FILEROHR_TMP_DIR : Path to the temporary directory

FILEROHR_TASK_MODULES : comma-separated list of Python modules to import as task definitions

FILEROHR_PIPELINE_CONFIG_DIR : Path to the pipeline configuration file directory

Most of these variables will be set to sensible defaults in the upcoming container image.

Pipeline configuration

The following pipeline configuration is based on filerohr’s built-in tasks:

# You can give pipelines a name.
# That makes it easy to reference them in an API or with the CLI.
name: audio
# Pipelines can be marked as default (but only one).
use_as_default: true
jobs:
  # Downloads the file if a remote URL was provided.
  # Skips them otherwise.
  - job: download_file
    match_content_type: ["audio/*", "video/*", "pass_unset"]
    max_download_size_mib: 25
  # Logs the file size.
  - job: log_file_size
  # Sanitizes the file as audio/video.
  # Automatically skips the file if it is not audio/video.
  - job: sanitize_av
  # Extracts all audio streams as separate files.
  - job: extract_audio
  # Extract metadata from the audio files.
  - job: extract_audio_metadata
  # Normalize the audio file with the podcast preset.
  - job: normalize_audio
    preset: podcast
  # Converts the audio file (if necessary).
  # Only allow opus and flac and convert to flac as needed.
  - job: convert_audio
    allowed_formats: ["opus", "flac"]
    fallback_format: flac
  # Now that the last job that could have changed the audio format is finished,
  # we can extract the mime type from the audio file.
  - job: extract_mime_type
  # Log the file size again.
  # This time it will include the reduction in file size in percent.
  - job: log_file_size
  # Hash the file content with SHA3 512.
  # This will be re-used in store_by_content_hash.
  - job: hash_file
    alg: sha3_512
  # Store the files by their content hash.
  - job: store_by_content_hash
    storage_dir: /home/you/data/audio/by-hash
    # Emit the stored file in the hash-based directory as a pipeline result.
    emit: true
  # Additionally, store by upload date, but only symlink to files in hash storage.
  - job: store_by_creation_date
    storage_dir: /home/you/data/audio/by-hash
    symlink: true
    # Do not emit but keep the file in the upload-date-based directory.
    keep: true

Not that you can include jobs multiple times.

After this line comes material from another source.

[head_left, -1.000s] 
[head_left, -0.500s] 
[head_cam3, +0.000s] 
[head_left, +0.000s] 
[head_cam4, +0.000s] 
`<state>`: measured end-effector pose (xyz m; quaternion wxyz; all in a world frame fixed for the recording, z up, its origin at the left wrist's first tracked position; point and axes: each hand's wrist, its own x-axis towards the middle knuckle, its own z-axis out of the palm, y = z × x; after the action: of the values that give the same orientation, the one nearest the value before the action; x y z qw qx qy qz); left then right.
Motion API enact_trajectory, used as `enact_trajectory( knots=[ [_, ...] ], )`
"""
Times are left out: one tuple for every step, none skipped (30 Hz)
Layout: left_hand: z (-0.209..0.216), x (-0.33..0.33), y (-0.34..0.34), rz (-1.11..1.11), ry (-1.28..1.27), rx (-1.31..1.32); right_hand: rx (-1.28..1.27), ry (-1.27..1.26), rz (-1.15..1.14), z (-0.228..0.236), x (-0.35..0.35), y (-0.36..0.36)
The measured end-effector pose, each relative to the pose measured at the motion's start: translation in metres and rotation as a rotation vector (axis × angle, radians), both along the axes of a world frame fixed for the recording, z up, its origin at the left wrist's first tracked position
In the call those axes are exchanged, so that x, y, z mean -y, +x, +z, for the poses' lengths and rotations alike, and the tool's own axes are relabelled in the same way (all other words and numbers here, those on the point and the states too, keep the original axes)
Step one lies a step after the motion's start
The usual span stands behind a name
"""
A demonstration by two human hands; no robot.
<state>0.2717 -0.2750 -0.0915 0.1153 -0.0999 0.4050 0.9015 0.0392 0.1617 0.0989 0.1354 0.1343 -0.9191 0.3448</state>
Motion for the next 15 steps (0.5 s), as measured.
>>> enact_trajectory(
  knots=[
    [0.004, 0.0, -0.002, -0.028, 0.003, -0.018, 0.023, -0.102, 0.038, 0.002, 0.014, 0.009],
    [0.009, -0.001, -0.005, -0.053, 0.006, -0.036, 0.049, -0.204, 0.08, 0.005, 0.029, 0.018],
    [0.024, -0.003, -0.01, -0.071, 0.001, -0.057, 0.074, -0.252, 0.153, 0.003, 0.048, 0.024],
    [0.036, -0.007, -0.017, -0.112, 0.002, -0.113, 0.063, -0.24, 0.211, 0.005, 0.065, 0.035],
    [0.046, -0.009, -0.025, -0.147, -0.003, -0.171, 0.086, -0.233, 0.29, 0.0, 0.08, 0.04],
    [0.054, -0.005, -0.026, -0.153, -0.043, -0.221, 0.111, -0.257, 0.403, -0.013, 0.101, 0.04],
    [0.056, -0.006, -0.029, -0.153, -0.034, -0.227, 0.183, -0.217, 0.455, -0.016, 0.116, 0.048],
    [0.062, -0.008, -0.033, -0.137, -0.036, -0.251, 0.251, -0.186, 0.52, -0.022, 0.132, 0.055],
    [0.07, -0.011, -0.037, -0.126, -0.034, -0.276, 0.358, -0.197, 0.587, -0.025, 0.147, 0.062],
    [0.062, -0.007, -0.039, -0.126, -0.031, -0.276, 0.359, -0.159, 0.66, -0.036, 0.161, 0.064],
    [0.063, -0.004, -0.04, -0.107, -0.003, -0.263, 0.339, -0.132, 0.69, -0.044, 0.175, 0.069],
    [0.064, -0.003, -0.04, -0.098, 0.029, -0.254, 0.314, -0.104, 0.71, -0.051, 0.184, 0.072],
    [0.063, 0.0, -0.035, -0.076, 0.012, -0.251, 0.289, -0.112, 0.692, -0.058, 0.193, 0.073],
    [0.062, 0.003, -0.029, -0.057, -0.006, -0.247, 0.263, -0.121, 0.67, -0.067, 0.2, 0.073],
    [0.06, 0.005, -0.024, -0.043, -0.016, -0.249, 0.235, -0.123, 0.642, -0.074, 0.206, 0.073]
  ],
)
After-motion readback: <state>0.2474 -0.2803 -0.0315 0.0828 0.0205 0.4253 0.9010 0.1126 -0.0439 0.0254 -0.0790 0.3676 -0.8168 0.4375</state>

This can be helpful e.g., if you do file size logging, before and after converting audio streams.

Built-in tasks

convert_audio

Ensures an audio file matches the allowed formats.

Audio files that don’t match the formats will be converted to the fallback format.

Note: This job must be placed after an extract_audio job.

Configuration options:

skip: boolean, default: False
allowed_formats: string[] | 'any', required

List of allowed audio formats. Use 'any' to allow any audio format.

Examples:

  • ['vorbis', 'flac', 'opus']
  • 'any'
fallback_format: string, default: 'flac'

The format to fallback to if the detected format is not allowed. ffmpeg often has different encoders for the same audio format. Some of these encoders are experimental, e.g. you probably want to uselibopus over opus. If you select an experimental encoder, you might have to add ['-strict', '-2'] to fallback_format_encoder_args to avoid errors.

fallback_format_ext: string | null, default: null

The file extension of the fallback format. This is automatically inferred for the most common audio formats.

fallback_format_encoder_args: string[], required

Additional arguments passed to ffmpeg when encoding to the fallback format.

discard_remote

Stops the pipeline if the current file is not a local file.

Configuration options:

skip: boolean, default: False

download_file

Downloads files from remote sources.

When called with a local file path, the job will simply be skipped.

Configuration options:

skip: boolean, default: False
storage_dir: string, default: '$FILEROHR_DATA_DIR/tmp'

Base directory to store downloaded files in.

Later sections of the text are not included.